I have a sample dataframe as given below.
import pandas as pd
import numpy as np
NaN = np.nan
data = {'ID':['A','A','A','A','A','A','A','A','A','C','C','C','C','C','C','C','C'],
'Week': ['Week1','Week1','Week1','Week1','Week2','Week2','Week2','Week2','Week3',
'Week1','Week1','Week1','Week1','Week2','Week2','Week2','Week2'],
'Risk':['High','','','','','','','','','High','','','','','','',''],
'Testing':[NaN,'Pos',NaN,'Neg',NaN,NaN,NaN,NaN,'Pos', NaN,
NaN,NaN,'Negative',NaN,NaN,NaN,'Positive'],
'CloseContact': [NaN, 'True', NaN, NaN, 'False',NaN, NaN, 'False', 'True',
NaN, NaN, 'False', NaN, 'True','True','False', NaN ]}
df1 = pd.DataFrame(data)
df1
Now, 2 columns have to be created CC1 and CC2. For each ID, for each week(important), CC1 will get the first non null value of 'CloseContact' column and CC2 will get the second non null value of 'CloseContact' column.

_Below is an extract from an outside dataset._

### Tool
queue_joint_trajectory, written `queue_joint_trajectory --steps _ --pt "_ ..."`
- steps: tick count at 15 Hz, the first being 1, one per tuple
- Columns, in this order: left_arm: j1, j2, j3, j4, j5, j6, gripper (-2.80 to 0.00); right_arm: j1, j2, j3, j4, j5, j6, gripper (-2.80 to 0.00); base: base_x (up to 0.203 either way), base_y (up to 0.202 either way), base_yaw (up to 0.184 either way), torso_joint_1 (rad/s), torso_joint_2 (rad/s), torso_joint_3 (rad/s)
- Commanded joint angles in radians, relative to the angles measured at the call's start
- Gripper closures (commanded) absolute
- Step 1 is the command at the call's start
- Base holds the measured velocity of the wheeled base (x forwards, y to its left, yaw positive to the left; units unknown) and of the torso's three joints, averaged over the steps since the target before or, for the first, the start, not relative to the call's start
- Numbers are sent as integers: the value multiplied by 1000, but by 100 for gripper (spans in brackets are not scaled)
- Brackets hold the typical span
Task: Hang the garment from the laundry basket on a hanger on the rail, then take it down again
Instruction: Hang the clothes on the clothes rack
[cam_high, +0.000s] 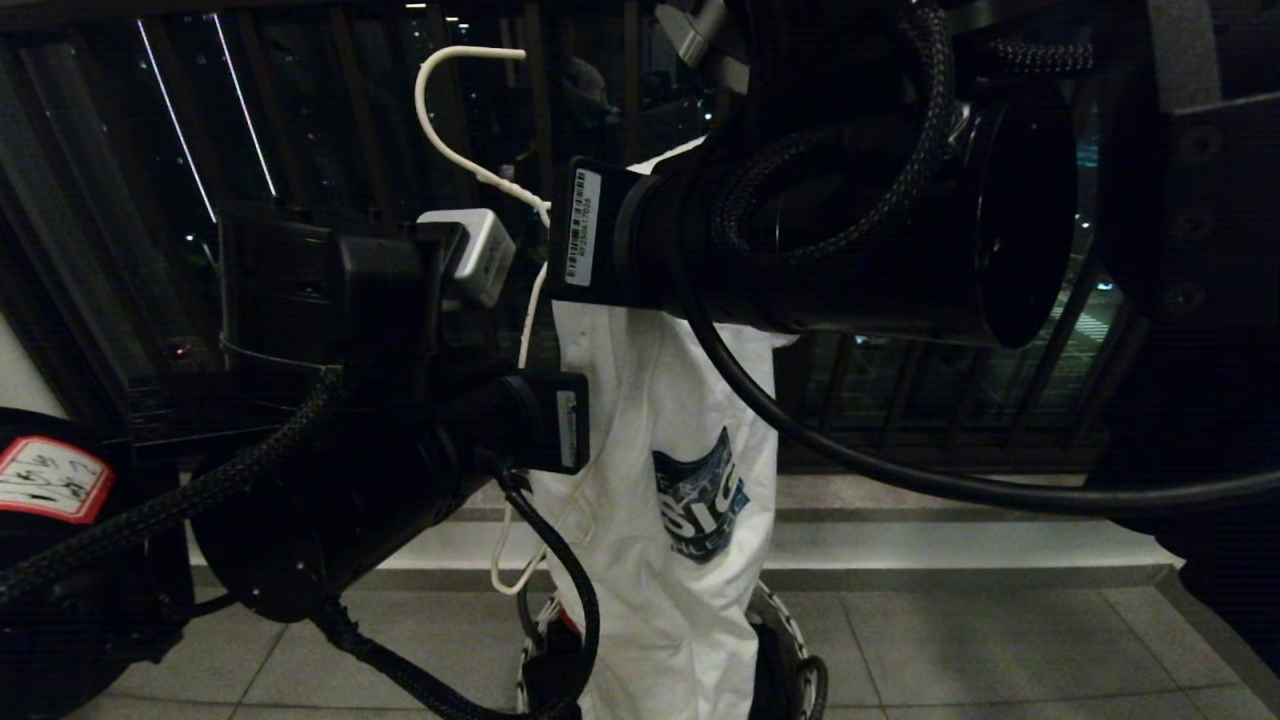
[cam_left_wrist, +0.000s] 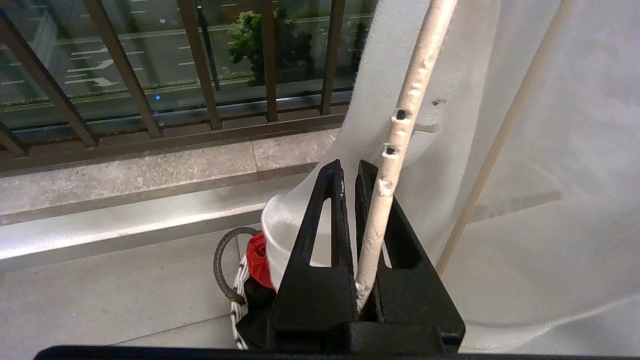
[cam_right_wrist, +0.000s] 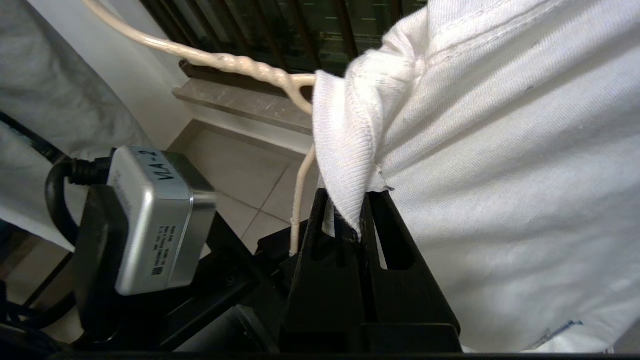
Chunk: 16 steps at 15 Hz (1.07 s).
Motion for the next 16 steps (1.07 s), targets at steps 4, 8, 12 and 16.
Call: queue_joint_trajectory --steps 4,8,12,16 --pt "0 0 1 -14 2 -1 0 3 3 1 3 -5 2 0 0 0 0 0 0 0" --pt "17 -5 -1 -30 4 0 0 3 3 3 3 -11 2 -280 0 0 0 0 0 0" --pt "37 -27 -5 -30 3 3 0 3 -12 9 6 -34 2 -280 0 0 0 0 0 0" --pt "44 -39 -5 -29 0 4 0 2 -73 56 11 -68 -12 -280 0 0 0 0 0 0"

The final dataframe should shoild look like the image shown below.
Any help is greatly appreciated. Thank you.
Like your previous question:
mi = pd.MultiIndex.from_product([df1['ID'].unique(), df1['Week'].unique()],
names=['ID', 'Week'])
out = df1.loc[df1['CloseContact'].notna()] \
.groupby(['ID', 'Week'])['CloseContact'] \
.apply(lambda x: x.head(2).tolist()) \
.apply(pd.Series).rename(columns={0: 'CC1', 1: 'CC2'}) \
.reindex(mi).reset_index()
Output:
>>> out
ID Week CC1 CC2
0 A Week1 True NaN
1 A Week2 False False
2 A Week3 True NaN
3 C Week1 False NaN
4 C Week2 True True
5 C Week3 NaN NaN